Work to complete. Your answer is to be every line of the material that includes the string "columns".

Supplied material.

= = = =

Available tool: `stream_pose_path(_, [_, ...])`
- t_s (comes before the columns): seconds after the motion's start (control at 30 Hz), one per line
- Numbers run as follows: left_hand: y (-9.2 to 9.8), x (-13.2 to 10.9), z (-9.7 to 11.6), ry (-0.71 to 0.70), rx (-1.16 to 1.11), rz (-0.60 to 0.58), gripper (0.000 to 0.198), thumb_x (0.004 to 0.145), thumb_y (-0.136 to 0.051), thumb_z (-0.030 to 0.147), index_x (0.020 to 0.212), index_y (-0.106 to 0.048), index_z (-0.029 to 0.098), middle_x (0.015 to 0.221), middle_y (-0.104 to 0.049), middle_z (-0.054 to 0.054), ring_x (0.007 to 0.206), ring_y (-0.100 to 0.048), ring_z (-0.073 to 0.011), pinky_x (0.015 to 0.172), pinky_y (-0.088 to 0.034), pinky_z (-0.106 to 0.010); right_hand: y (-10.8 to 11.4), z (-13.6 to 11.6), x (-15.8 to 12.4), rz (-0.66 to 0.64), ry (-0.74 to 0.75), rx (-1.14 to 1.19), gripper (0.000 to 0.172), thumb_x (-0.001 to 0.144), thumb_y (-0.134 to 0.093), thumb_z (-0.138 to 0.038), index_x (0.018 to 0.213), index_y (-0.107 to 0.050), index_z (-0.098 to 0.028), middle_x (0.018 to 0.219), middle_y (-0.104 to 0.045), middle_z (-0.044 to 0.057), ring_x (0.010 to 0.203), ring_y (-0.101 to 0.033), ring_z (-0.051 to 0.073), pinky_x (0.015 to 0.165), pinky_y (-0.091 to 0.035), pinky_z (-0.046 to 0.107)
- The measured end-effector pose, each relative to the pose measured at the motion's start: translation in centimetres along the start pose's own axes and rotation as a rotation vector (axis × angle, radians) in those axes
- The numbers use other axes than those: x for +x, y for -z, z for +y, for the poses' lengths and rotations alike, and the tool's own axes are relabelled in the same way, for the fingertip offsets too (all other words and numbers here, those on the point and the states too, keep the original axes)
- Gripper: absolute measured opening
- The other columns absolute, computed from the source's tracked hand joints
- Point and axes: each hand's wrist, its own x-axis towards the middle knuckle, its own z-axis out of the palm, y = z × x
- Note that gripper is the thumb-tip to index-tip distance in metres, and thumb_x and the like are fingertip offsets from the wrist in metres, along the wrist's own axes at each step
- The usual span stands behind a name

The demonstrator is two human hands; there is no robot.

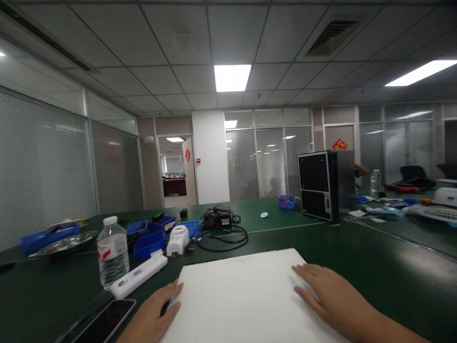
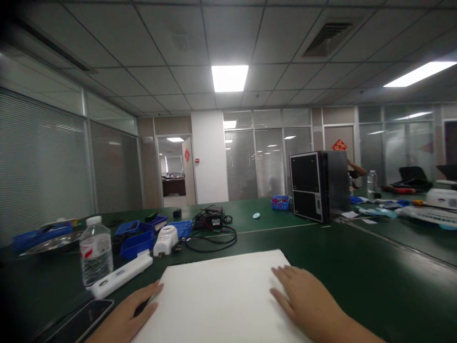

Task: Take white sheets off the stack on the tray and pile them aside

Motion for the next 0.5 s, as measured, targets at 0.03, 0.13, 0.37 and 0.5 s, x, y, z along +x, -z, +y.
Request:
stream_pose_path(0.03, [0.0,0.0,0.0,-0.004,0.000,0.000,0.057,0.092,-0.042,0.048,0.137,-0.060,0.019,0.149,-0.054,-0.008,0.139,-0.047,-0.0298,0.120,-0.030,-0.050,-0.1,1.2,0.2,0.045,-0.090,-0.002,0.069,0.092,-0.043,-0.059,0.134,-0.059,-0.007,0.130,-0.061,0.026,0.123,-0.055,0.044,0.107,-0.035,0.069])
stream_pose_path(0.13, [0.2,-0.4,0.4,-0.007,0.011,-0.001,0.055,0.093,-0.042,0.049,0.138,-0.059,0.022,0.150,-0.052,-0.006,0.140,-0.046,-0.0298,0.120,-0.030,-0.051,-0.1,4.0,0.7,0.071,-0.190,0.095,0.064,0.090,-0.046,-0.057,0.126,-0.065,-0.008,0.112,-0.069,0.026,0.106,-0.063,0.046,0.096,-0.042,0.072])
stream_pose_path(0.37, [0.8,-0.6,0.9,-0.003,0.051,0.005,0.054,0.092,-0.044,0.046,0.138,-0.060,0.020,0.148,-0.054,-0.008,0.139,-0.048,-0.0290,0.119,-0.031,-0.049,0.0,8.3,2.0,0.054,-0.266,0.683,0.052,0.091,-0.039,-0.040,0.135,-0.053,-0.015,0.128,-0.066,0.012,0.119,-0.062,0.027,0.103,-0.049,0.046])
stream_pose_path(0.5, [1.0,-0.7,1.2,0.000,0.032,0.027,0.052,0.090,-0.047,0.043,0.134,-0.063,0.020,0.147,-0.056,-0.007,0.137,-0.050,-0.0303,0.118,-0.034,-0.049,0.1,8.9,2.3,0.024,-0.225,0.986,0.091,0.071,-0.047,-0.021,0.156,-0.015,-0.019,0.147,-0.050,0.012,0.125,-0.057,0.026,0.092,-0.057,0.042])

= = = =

Answer space.
- t_s (comes before the columns): seconds after the motion's start (control at 30 Hz), one per line
- The other columns absolute, computed from the source's tracked hand joints

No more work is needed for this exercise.